■ ABOUT THIS TASK
From the records below, please print only the lines from the one containing "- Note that" through the one containing "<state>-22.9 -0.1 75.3", both included. Skip the pictures.

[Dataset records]
------------

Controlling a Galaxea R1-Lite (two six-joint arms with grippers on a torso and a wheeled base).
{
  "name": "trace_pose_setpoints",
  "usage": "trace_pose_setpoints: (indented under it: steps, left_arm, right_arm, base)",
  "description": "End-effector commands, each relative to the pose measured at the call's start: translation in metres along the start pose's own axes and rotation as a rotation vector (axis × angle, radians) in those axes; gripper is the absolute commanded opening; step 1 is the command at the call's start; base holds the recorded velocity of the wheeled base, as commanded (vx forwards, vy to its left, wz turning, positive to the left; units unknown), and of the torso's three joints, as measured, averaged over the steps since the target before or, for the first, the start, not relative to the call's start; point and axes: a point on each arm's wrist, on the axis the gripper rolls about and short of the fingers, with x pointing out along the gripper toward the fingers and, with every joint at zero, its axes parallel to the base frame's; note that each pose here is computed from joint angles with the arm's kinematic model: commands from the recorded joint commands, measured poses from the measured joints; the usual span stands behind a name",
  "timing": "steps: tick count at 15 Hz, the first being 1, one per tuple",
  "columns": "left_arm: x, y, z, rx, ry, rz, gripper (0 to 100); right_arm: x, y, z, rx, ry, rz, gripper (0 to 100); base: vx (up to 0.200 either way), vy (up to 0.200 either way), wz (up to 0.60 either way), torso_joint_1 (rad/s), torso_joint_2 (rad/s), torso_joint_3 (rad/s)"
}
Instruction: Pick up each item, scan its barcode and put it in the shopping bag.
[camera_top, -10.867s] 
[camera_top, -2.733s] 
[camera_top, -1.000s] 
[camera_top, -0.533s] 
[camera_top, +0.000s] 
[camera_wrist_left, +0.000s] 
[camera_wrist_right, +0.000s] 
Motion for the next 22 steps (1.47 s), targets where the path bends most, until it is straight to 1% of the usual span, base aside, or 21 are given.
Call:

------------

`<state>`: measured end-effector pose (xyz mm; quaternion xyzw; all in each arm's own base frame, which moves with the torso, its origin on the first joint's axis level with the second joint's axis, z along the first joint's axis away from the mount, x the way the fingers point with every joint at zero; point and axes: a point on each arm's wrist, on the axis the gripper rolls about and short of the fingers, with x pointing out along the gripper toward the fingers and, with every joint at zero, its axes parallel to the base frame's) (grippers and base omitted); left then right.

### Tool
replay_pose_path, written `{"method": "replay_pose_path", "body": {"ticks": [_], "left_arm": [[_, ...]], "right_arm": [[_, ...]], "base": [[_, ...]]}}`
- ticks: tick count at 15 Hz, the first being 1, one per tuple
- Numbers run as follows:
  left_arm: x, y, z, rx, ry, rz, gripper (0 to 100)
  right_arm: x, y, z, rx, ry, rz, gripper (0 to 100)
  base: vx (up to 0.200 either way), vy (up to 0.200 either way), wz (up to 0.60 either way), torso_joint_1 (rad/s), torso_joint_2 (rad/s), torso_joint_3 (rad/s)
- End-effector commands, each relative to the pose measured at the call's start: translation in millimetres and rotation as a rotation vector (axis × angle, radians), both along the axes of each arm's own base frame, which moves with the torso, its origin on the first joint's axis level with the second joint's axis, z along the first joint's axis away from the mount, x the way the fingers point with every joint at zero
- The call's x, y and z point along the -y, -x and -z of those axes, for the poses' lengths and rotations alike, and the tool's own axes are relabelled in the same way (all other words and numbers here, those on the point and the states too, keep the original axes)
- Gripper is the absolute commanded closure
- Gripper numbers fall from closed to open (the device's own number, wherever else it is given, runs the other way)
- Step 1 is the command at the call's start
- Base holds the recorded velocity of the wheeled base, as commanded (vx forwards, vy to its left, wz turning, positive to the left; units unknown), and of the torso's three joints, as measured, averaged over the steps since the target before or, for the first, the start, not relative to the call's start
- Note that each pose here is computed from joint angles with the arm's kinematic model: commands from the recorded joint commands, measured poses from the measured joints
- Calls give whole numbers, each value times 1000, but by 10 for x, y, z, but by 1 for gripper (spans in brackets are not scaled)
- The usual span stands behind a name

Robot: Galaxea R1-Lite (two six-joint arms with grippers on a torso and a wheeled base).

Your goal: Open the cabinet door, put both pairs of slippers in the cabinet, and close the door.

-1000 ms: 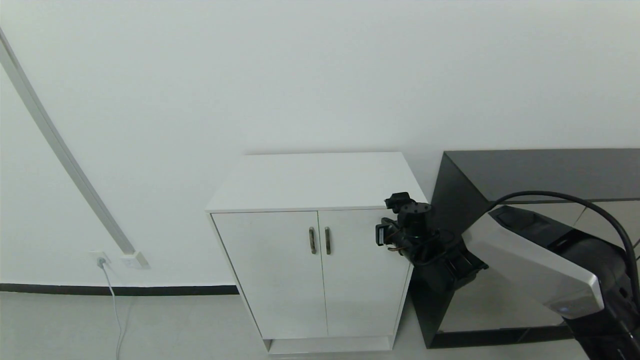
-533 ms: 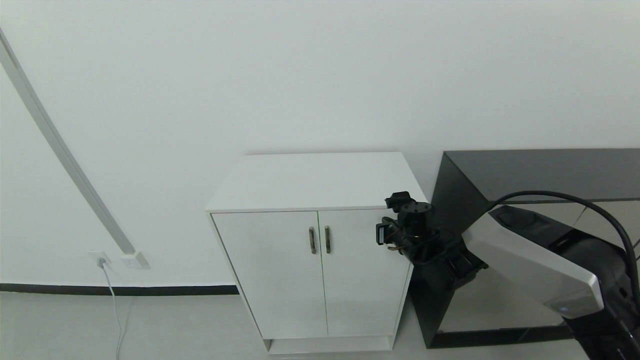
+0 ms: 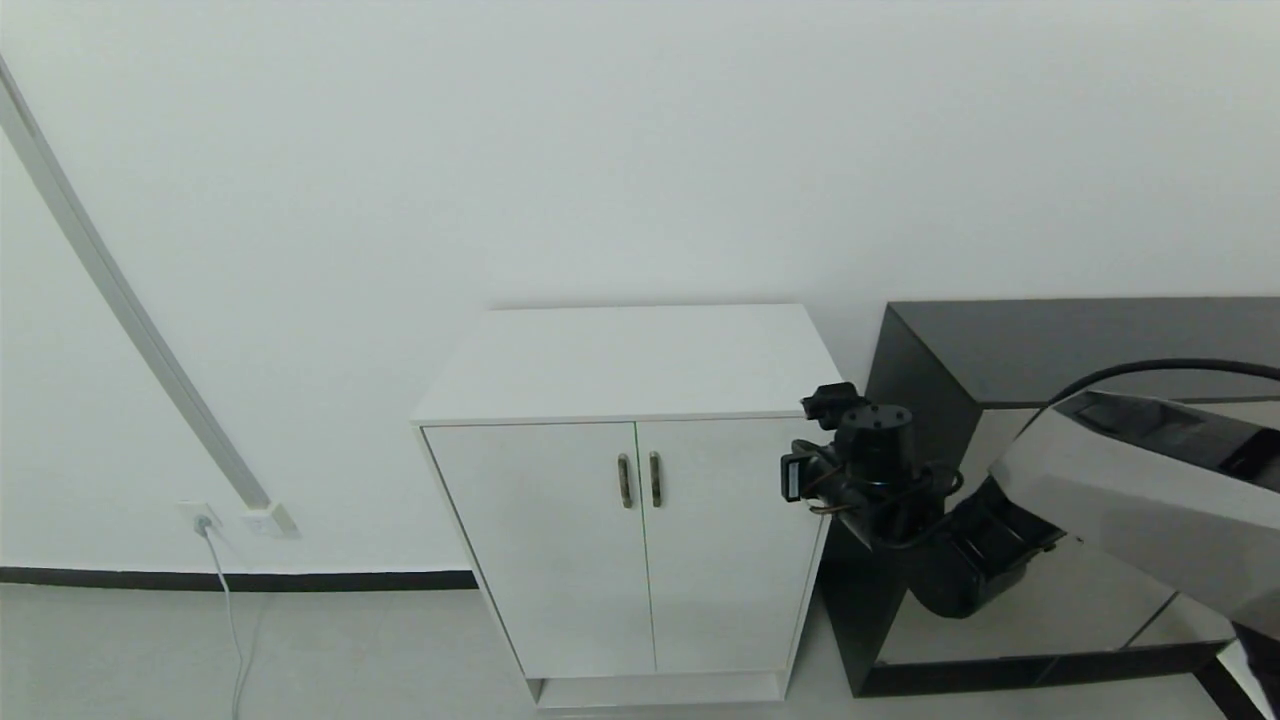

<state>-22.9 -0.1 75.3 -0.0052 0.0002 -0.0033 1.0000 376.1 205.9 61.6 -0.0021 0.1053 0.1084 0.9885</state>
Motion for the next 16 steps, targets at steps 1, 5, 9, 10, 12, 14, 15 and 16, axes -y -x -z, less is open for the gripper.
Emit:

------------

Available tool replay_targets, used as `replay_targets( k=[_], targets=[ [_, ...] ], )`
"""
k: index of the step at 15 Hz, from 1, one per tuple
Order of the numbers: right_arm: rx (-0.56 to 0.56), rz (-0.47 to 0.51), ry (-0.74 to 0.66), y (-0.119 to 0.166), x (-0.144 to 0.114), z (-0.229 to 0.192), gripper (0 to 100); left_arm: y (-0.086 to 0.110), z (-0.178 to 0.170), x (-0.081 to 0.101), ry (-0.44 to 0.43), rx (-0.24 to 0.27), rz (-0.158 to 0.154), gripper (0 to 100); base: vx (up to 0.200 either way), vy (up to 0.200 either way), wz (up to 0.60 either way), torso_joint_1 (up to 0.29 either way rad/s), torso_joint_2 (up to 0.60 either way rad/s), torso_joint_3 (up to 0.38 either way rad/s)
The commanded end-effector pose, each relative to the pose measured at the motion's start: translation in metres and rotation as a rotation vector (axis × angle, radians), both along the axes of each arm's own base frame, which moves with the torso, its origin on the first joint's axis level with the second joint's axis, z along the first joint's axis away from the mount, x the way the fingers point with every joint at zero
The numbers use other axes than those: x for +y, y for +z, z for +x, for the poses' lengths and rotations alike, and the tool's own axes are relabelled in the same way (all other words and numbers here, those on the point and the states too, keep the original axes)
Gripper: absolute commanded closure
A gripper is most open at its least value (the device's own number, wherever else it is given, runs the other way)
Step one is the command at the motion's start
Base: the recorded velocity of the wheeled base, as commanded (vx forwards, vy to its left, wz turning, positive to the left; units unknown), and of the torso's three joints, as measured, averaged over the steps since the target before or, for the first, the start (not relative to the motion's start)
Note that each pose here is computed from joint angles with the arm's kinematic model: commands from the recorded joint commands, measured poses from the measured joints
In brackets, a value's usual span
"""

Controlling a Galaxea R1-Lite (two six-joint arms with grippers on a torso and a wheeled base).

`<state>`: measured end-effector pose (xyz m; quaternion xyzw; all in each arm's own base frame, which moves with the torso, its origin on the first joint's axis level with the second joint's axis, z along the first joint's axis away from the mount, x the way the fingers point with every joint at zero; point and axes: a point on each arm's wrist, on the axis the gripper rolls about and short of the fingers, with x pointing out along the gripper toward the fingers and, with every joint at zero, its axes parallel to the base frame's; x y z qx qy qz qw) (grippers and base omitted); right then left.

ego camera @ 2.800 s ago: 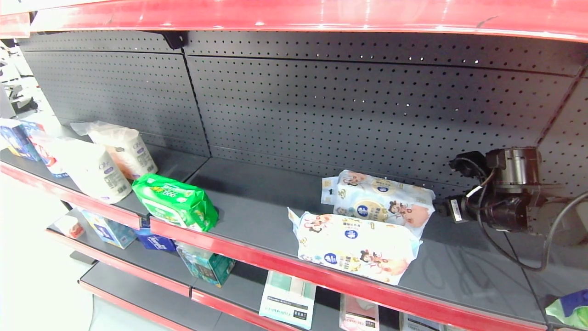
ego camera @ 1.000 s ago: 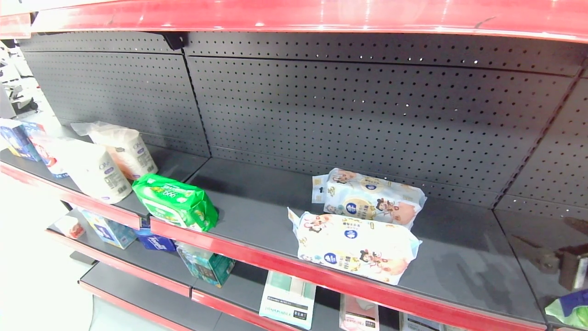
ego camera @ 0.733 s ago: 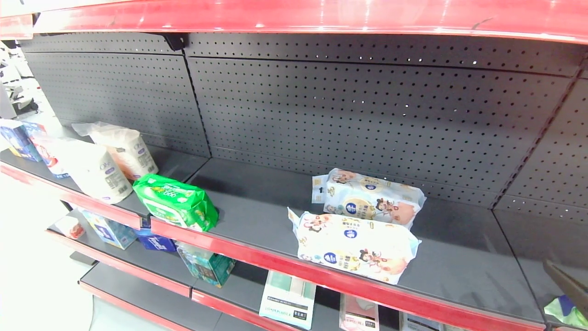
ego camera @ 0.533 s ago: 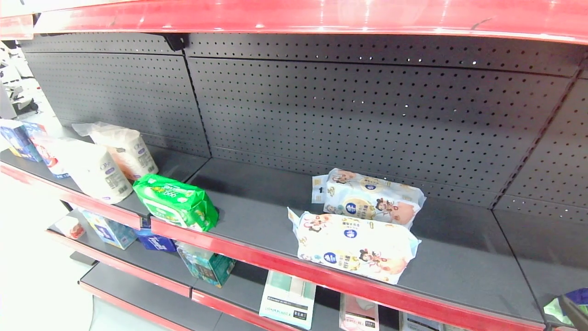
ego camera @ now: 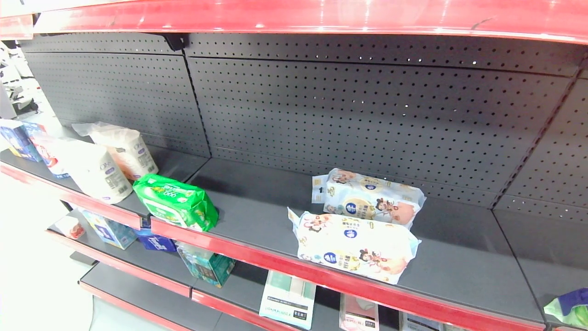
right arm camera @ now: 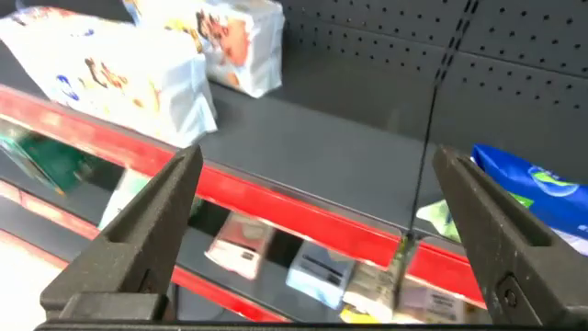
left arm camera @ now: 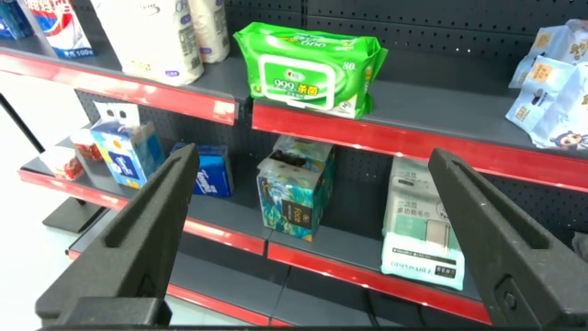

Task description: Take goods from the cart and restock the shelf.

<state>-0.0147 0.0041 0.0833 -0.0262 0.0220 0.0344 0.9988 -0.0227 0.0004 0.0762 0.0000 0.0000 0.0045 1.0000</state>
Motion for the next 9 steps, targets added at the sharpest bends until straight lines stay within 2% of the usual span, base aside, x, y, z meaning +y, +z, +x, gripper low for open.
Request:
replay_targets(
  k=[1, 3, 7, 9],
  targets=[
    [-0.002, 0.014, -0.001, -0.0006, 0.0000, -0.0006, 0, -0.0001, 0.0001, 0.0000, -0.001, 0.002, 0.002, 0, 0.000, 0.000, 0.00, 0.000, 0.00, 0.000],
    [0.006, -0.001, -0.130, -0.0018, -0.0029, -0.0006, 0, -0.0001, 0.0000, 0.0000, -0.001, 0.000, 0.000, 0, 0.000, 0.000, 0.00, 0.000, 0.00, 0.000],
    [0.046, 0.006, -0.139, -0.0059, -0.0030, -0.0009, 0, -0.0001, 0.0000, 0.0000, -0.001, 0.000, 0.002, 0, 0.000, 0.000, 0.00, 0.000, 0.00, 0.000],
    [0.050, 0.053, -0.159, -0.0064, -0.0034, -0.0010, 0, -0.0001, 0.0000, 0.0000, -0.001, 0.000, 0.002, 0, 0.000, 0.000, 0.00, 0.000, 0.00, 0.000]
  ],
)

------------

■ PROBLEM SOLUTION
- Note that each pose here is computed from joint angles with the arm's kinematic model: commands from the recorded joint commands, measured poses from the measured joints
- Calls give whole numbers, each value times 1000, but by 10 for x, y, z, but by 1 for gripper (spans in brackets are not scaled)
- The usual span stands behind a name

Robot: Galaxea R1-Lite (two six-joint arms with grippers on a torso and a wheeled base).

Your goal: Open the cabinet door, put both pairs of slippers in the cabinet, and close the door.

-1000 ms: 
-533 ms: 
+0 ms: 

<state>-22.9 -0.1 75.3 -0.0052 0.0002 -0.0033 1.0000 376.1 205.9 61.6 -0.0021 0.1053 0.1084 0.9885</state>

Nothing else belongs in the answer.